TASK GOAL:
Would you set down the data below exactly as shown?
+++
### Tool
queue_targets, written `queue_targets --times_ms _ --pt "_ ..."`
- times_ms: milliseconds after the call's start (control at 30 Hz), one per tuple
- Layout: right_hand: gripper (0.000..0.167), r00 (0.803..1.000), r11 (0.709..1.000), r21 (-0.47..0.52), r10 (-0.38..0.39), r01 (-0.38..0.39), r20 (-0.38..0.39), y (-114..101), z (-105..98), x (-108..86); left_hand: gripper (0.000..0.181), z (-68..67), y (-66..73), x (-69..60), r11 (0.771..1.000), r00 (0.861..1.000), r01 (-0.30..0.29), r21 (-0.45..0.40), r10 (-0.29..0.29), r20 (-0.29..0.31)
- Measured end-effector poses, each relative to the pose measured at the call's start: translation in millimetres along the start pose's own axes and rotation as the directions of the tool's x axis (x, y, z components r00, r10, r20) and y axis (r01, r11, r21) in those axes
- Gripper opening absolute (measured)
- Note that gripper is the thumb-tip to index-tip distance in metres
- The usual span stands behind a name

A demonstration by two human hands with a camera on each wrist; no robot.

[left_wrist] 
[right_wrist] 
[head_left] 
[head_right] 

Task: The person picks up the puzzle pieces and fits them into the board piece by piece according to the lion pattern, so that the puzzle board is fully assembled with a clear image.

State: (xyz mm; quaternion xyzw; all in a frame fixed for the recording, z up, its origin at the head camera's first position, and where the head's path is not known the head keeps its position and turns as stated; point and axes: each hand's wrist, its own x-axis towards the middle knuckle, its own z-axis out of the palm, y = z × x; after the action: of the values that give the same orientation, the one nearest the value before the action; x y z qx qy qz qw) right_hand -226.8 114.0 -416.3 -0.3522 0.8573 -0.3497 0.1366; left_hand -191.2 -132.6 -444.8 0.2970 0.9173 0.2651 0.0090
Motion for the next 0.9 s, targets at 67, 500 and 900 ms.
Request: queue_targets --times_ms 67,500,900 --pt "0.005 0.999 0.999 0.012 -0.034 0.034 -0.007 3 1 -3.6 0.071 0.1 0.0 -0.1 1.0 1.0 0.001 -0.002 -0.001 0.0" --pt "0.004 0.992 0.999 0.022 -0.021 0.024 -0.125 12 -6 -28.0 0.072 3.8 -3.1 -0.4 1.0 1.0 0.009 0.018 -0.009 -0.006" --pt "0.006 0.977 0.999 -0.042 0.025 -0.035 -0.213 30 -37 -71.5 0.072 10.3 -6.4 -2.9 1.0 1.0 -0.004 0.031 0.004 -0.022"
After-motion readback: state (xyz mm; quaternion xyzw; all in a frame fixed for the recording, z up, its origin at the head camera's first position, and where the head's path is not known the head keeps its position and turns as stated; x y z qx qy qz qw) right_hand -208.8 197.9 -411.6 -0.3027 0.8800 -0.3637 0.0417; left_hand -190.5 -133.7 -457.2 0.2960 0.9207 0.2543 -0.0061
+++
EXERCISE SOLUTION:
### Tool
queue_targets, written `queue_targets --times_ms _ --pt "_ ..."`
- times_ms: milliseconds after the call's start (control at 30 Hz), one per tuple
- Layout: right_hand: gripper (0.000..0.167), r00 (0.803..1.000), r11 (0.709..1.000), r21 (-0.47..0.52), r10 (-0.38..0.39), r01 (-0.38..0.39), r20 (-0.38..0.39), y (-114..101), z (-105..98), x (-108..86); left_hand: gripper (0.000..0.181), z (-68..67), y (-66..73), x (-69..60), r11 (0.771..1.000), r00 (0.861..1.000), r01 (-0.30..0.29), r21 (-0.45..0.40), r10 (-0.29..0.29), r20 (-0.29..0.31)
- Measured end-effector poses, each relative to the pose measured at the call's start: translation in millimetres along the start pose's own axes and rotation as the directions of the tool's x axis (x, y, z components r00, r10, r20) and y axis (r01, r11, r21) in those axes
- Gripper opening absolute (measured)
- Note that gripper is the thumb-tip to index-tip distance in metres
- The usual span stands behind a name

A demonstration by two human hands with a camera on each wrist; no robot.

[left_wrist] 
[right_wrist] 
[head_left] 
[head_right] 

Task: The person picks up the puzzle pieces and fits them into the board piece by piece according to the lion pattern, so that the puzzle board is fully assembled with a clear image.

State: (xyz mm; quaternion xyzw; all in a frame fixed for the recording, z up, its origin at the head camera's first position, and where the head's path is not known the head keeps its position and turns as stated; point and axes: each hand's wrist, its own x-axis towards the middle knuckle, its own z-axis out of the palm, y = z × x; after the action: of the values that give the same orientation, the one nearest the value before the action; x y z qx qy qz qw) right_hand -226.8 114.0 -416.3 -0.3522 0.8573 -0.3497 0.1366; left_hand -191.2 -132.6 -444.8 0.2970 0.9173 0.2651 0.0090
Motion for the next 0.9 s, targets at 67, 500 and 900 ms.
Request: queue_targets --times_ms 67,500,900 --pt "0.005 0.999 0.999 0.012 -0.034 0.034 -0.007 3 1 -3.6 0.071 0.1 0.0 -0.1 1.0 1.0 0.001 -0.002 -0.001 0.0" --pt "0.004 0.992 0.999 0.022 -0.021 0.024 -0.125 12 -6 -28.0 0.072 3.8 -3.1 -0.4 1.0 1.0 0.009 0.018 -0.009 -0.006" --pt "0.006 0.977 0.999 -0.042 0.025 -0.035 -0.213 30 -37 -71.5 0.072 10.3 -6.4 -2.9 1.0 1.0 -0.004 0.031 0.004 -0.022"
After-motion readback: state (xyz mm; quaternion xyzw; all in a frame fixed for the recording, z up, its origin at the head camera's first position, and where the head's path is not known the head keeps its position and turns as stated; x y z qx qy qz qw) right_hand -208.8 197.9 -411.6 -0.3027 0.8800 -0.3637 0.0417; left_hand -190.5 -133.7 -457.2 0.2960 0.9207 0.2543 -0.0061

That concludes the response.